What you have to do:
I'd like an exact copy of only the lines from the start of the listing below through the line that holds "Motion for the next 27". Please keep the pictures out.

(Provided records Opens)

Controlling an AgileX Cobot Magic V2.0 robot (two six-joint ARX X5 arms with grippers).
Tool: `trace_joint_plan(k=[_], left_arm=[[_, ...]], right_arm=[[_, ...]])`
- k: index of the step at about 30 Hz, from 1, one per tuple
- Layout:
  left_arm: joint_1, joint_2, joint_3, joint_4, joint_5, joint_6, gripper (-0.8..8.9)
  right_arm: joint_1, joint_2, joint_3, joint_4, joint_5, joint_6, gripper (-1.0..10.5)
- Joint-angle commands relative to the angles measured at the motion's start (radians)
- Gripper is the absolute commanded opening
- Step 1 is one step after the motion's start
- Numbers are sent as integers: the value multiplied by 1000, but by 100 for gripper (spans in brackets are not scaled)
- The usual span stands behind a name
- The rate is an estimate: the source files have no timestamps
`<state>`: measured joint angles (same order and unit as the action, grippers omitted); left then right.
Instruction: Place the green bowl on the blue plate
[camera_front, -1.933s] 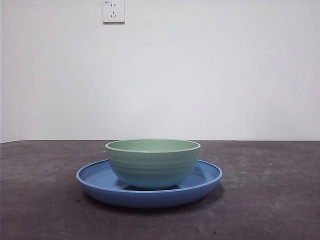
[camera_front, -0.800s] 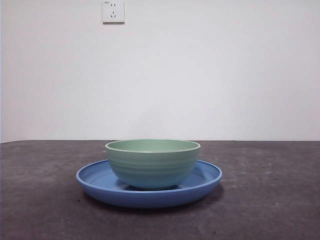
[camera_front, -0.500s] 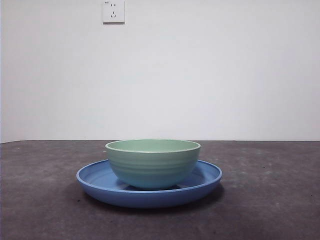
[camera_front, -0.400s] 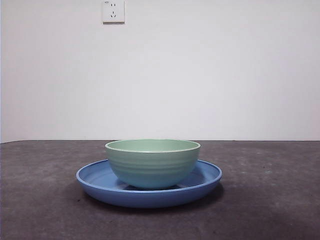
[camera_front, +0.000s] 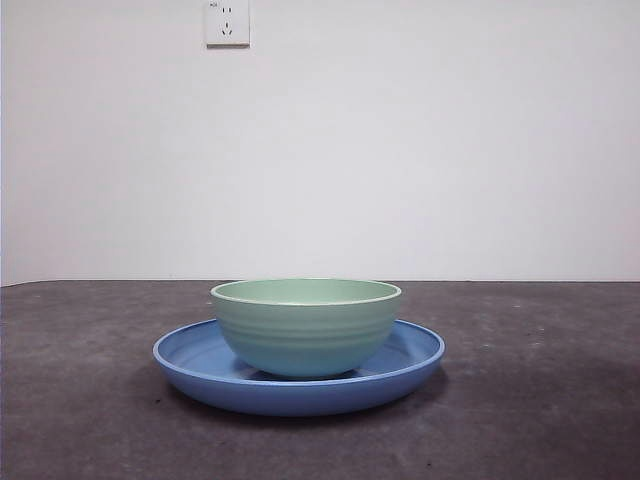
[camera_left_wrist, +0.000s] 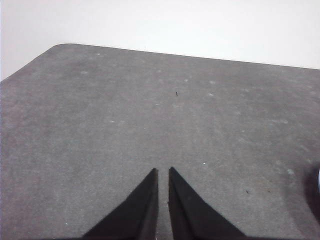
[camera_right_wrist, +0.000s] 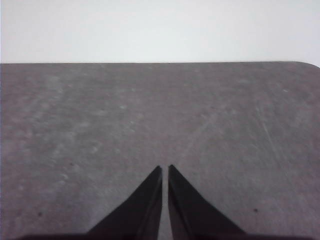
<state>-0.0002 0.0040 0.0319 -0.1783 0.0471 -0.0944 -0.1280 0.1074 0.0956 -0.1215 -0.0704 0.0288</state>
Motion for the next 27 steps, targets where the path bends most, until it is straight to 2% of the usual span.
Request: trace_joint_plan(k=[1, 5, 9, 14, 20, 27], left_arm=[[3, -1, -20, -8, -7, 7, 32], [3, -1, -20, -8, -7, 7, 32], [3, -1, -20, -8, -7, 7, 32], [3, -1, -20, -8, -7, 7, 32], [3, -1, -20, -8, -7, 7, 32], [3, -1, -20, -8, -7, 7, 32]], right_arm=[[23, -30, -29, 16, 24, -11, 19], [68, -55, -53, 16, 47, -14, 19], [115, -82, -84, 12, 130, -14, 19], [123, -104, -85, -53, 185, -16, 19], [123, -104, -85, -53, 166, -14, 19], [118, -104, -85, -56, 68, -4, 19]])
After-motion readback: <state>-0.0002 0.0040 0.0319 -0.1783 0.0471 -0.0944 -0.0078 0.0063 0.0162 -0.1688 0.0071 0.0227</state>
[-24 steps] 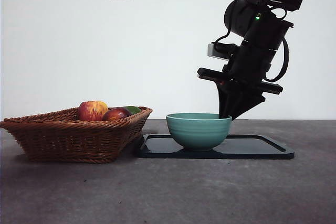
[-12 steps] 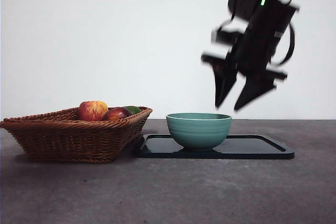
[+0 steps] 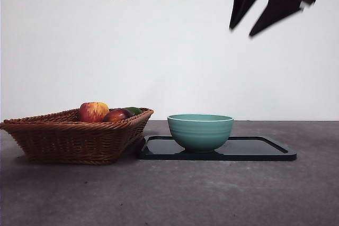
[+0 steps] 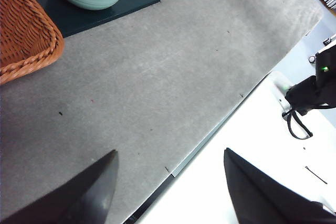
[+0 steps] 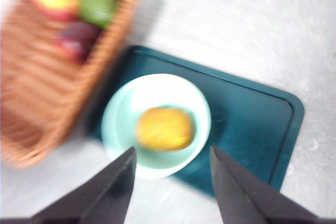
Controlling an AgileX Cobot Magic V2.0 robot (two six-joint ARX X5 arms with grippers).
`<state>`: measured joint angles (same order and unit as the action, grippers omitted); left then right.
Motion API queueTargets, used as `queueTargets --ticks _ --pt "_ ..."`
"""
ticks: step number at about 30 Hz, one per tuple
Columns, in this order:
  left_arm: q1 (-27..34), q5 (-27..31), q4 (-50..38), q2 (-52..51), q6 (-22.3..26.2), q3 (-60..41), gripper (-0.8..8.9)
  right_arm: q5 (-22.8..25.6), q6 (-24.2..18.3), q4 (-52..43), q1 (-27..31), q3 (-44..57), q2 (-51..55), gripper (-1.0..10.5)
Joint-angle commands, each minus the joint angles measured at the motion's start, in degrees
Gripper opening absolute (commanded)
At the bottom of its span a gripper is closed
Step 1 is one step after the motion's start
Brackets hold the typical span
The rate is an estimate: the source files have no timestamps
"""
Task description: Pick up the wifruite, put it on the bowl, pick up the plate, put it on desk
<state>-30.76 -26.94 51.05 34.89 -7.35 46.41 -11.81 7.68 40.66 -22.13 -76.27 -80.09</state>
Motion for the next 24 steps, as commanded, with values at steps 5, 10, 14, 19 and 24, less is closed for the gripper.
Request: queueTargets --ticks 5,10,14,19,24 --pt "-0.2 -0.1 -0.5 0.3 0.7 0.3 3.12 -0.2 -1.3 6.9 -2.2 -0.1 10.2 2.2" --pt "-0.2 -0.1 -0.6 0.3 0.7 0.3 3.12 -0.2 -1.3 7.5 -4.1 5.6 19.4 2.2" --pt "-0.2 -0.1 -1.5 0.3 0.7 0.3 3.12 -0.3 -1.2 7.5 -5.1 12.7 26.2 2.2" --pt "-0.2 -0.1 -2.1 0.3 0.7 0.3 3.12 -5.4 -1.3 7.4 -5.6 21.5 33.5 2.2" --pt "-0.2 -0.1 -2.6 0.3 0.7 0.3 3.12 -9.2 -1.3 7.5 -5.7 26.8 37.9 2.2"
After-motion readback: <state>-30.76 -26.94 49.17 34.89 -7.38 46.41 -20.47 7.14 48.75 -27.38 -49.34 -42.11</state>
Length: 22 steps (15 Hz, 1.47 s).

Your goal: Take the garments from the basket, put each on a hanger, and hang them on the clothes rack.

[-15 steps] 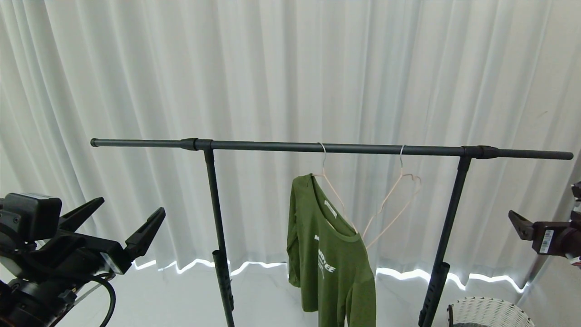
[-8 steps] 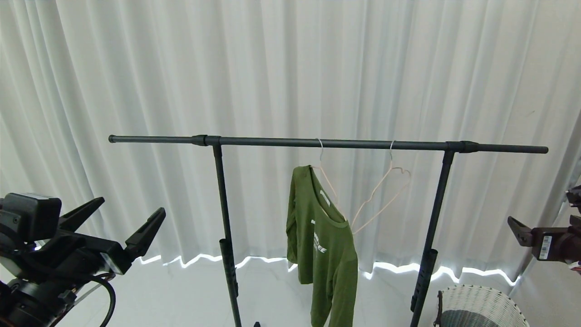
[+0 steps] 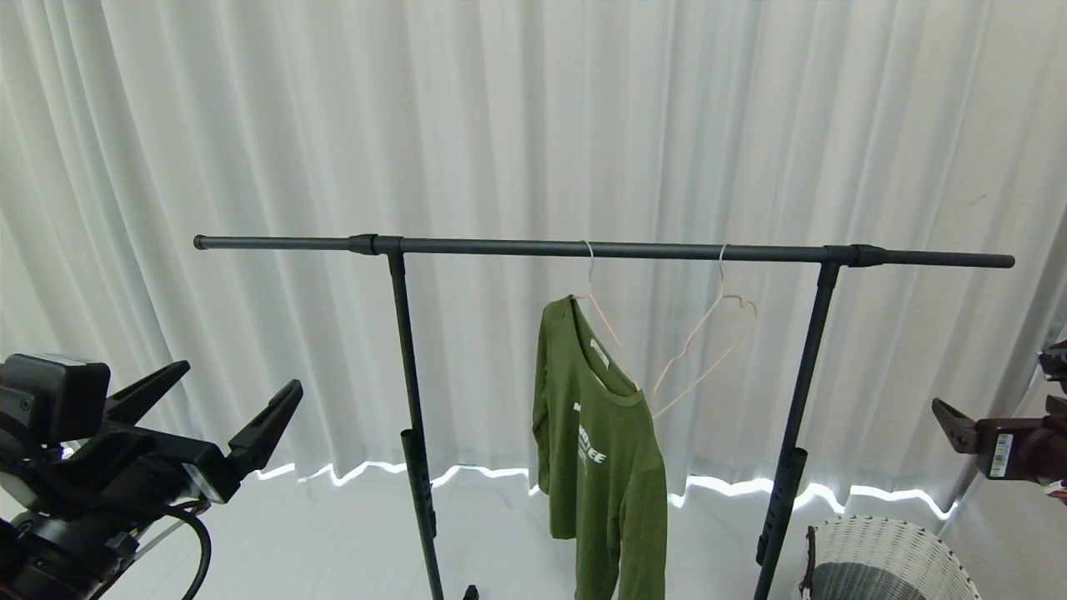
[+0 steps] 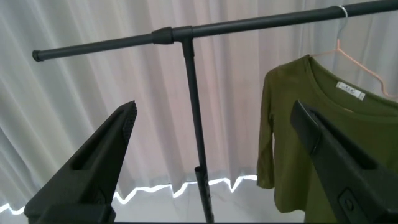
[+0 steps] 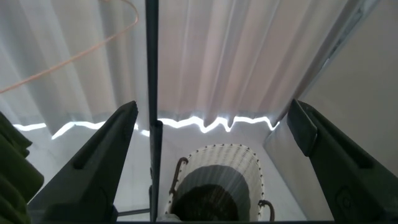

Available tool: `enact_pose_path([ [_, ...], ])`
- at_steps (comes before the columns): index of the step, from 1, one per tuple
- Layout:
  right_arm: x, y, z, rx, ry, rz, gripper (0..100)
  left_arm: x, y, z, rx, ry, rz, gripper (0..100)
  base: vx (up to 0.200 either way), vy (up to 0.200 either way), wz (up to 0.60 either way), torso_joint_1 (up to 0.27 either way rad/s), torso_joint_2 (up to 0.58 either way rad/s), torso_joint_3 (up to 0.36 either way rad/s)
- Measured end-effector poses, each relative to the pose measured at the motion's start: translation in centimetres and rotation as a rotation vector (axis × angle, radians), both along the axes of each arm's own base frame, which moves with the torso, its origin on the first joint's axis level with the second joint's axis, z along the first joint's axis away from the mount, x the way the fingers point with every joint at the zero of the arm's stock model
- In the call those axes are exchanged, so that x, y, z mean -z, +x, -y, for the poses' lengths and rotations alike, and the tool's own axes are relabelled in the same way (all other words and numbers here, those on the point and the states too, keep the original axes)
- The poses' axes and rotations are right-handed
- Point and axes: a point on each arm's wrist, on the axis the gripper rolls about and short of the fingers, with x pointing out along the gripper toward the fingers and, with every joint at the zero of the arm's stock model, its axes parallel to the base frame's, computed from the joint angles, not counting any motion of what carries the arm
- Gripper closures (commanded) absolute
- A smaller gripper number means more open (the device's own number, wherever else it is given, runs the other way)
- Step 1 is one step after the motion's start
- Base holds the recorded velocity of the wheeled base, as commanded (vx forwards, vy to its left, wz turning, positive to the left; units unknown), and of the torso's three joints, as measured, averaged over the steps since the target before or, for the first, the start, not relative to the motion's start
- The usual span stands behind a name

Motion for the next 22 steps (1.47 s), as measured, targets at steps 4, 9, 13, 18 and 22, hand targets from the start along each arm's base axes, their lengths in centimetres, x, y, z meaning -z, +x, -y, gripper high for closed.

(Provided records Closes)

Answer area:
Controlling an AgileX Cobot Magic V2.0 robot (two six-joint ARX X5 arms with grippers).
Tool: `trace_joint_plan(k=[_], left_arm=[[_, ...]], right_arm=[[_, ...]])`
- k: index of the step at about 30 Hz, from 1, one per tuple
- Layout:
  left_arm: joint_1, joint_2, joint_3, joint_4, joint_5, joint_6, gripper (-0.8..8.9)
  right_arm: joint_1, joint_2, joint_3, joint_4, joint_5, joint_6, gripper (-1.0..10.5)
- Joint-angle commands relative to the angles measured at the motion's start (radians)
- Gripper is the absolute commanded opening
- Step 1 is one step after the motion's start
- Numbers are sent as integers: the value multiplied by 1000, but by 100 for gripper (spans in brackets are not scaled)
- The usual span stands behind a name
- The rate is an estimate: the source files have no timestamps
`<state>`: measured joint angles (same order and unit as the action, grippers omitted); left then right.
Instruction: Place the green bowl on the blue plate
[camera_front, -1.933s] 
[camera_front, -0.800s] 
[camera_front, -0.500s] 
[camera_front, -0.400s] 
[camera_front, +0.000s] 
[camera_left_wrist, +0.000s] 
[camera_right_wrist, +0.000s] 
<state>-0.0002 0.0040 0.0319 -0.1783 0.0471 -0.0944 -0.1280 0.1074 0.0956 -0.1215 -0.0704 0.0288</state>
Motion for the next 27 steps, targets where the path bends most, until it is straight to 2% of the usual span.

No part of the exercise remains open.